The Anti-Anti-Feminist Election
https://www.theatlantic.com/international/archive/2025/06/feminism-south-korea-elections/682992/?utm_source=reddit&utm_medium=social&utm_campaign=the-atlantic&utm_content=edit-promo
Posted by theatlantic
The Anti-Anti-Feminist Election
https://www.theatlantic.com/international/archive/2025/06/feminism-south-korea-elections/682992/?utm_source=reddit&utm_medium=social&utm_campaign=the-atlantic&utm_content=edit-promo
Posted by theatlantic
2 comments
Arash Azizi: “Opposition to women’s rights has helped fuel authoritarian movements in Russia, Hungary, Brazil, and the United States. That the same is true in South Korea, which is holding an early presidential election tomorrow, is perhaps less well known. There, the role of anti-feminists is particularly stark, helping to put women’s issues at the very center of the country’s fraught contest.
“To appreciate the stakes, recall that just a few months ago, South Korea nearly lost its democracy: On December 3, then-President Yoon Suk Yeol shut down the parliament, banned all political parties, and suspended the free press. His power grab was swiftly defeated by mass demonstrations and a heroic parliamentary effort—members climbed fences to reach the chamber, where they unanimously voted to lift martial law—but the shock remained. Why was a country known for technological prowess, slick horror films, and dreamy boy bands descending into chaos?

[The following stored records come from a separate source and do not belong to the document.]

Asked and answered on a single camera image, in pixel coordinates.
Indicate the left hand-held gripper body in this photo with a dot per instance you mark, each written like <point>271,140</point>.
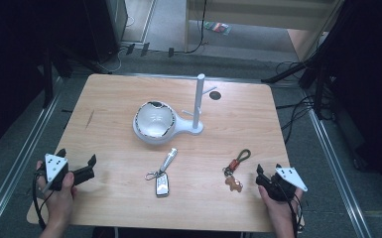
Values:
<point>55,167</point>

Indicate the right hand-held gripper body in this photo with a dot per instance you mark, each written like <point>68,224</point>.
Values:
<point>282,183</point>

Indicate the white key stand with dish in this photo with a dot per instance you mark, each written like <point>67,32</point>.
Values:
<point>155,120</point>

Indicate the person's right hand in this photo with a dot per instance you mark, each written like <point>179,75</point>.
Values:
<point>282,211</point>

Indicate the person's left hand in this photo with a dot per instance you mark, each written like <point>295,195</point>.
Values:
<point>59,203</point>

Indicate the black metal stand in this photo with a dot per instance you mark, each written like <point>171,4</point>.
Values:
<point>297,67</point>
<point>48,79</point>

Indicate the dark round table grommet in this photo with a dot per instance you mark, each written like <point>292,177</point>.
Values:
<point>215,95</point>

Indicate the black cabinet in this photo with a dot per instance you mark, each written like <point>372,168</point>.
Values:
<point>104,28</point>

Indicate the colourful packet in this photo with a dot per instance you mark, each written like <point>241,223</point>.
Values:
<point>217,27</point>

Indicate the light wooden cabinet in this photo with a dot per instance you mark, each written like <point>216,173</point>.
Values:
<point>261,15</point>

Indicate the metal floor rail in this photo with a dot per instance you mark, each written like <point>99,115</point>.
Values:
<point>337,178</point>
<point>16,165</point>

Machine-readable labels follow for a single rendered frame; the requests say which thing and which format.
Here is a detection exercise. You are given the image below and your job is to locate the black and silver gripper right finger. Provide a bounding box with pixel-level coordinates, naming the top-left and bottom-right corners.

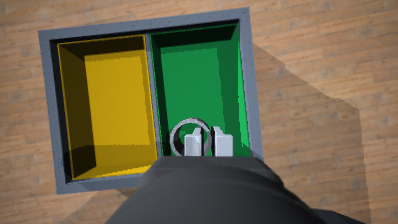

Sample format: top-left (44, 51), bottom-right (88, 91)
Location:
top-left (211, 126), bottom-right (233, 156)

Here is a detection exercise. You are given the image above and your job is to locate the steel bushing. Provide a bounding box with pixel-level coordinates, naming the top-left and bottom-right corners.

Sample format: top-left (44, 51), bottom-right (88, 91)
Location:
top-left (170, 117), bottom-right (212, 156)

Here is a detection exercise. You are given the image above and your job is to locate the grey two-compartment sorting bin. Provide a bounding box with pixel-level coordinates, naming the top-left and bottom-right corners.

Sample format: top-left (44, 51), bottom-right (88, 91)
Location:
top-left (38, 7), bottom-right (264, 195)

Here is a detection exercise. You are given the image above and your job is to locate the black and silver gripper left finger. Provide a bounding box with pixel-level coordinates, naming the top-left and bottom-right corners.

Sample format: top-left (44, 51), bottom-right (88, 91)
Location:
top-left (185, 126), bottom-right (204, 156)

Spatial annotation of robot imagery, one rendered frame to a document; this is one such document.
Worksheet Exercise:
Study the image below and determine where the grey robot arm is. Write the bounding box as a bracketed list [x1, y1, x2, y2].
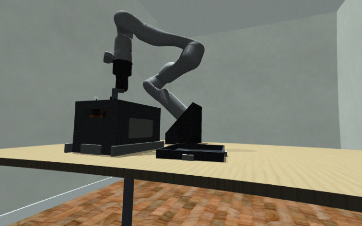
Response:
[114, 11, 205, 119]

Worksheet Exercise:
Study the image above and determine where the grey bottle crate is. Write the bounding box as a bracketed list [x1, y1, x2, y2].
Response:
[72, 99, 161, 155]

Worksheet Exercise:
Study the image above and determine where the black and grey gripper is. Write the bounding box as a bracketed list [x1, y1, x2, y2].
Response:
[104, 48, 133, 100]

“The answer lies in part with the country’s struggle over women’s rights. Even as South Korea has raced ahead economically, gender equality has lagged behind other indicators. Out of 146 countries indexed by the World Economic Forum, South Korea comes 112th in women’s economic participation and 100th in women’s educational attainment (only slightly better than Iran).
“For longer than it has had a democracy, South Korea has had a women’s-rights movement pressing to improve these conditions … In recent decades, women’s rights have advanced steadily, if slowly. Advocates successfully pushed for sexual- and domestic-violence legislation in the 1990s. In 1999, they managed to abolish a system that awarded extra points on civil-service exams to military veterans, who are overwhelmingly male due to South Korea’s male-only conscription. They got rid of the *hoju* family-registration system, which automatically counted men as the heads of households. But legislative advocacy has not eradicated violent crime against women, a grim reality that has spurred a particularly dramatic upsurge in women’s activism in the past 10 years.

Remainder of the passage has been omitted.